> _Exercise details_
Among the records below, how many lines contain "gripper"? State the number and nothing more.

___ Material shown ___

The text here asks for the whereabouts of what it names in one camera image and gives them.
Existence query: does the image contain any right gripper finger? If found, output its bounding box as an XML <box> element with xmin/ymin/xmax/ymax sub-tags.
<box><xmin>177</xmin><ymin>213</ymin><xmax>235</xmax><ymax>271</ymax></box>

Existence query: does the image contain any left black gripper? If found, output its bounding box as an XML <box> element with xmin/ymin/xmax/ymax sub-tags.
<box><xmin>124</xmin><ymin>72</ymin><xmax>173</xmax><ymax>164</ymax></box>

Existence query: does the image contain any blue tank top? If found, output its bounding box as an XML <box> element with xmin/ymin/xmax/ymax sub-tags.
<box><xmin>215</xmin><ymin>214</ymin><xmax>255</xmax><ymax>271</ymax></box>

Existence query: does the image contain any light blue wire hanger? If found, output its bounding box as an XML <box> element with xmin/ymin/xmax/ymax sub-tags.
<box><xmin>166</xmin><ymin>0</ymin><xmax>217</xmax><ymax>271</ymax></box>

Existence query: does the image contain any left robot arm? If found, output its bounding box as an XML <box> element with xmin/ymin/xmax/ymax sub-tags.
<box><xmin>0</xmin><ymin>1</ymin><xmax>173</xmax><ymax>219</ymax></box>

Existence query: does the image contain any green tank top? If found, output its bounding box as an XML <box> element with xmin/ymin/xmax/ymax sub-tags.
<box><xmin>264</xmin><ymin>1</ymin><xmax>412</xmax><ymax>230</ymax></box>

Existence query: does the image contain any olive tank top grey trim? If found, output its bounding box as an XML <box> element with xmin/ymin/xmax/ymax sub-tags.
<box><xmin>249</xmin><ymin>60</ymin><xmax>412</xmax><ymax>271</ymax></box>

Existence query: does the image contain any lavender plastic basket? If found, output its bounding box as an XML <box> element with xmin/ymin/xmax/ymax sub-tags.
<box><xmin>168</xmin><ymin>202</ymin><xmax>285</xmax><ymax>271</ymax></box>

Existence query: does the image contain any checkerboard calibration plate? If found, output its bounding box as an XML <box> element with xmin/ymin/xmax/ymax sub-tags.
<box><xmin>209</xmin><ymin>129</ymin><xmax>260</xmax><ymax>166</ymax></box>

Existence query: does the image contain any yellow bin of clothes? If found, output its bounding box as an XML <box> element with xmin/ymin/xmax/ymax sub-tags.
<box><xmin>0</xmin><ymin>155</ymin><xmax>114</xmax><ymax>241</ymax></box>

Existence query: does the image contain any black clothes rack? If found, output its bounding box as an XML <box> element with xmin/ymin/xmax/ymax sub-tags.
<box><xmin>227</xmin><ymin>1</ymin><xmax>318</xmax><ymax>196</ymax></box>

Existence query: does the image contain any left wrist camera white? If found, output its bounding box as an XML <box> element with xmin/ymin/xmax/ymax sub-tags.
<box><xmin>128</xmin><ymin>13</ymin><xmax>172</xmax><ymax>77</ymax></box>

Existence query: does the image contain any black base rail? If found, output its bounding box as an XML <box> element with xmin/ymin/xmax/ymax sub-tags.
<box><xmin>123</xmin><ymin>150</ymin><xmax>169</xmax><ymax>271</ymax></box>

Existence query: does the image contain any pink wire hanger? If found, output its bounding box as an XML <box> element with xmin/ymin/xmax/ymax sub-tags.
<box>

___

> _Your solution_
2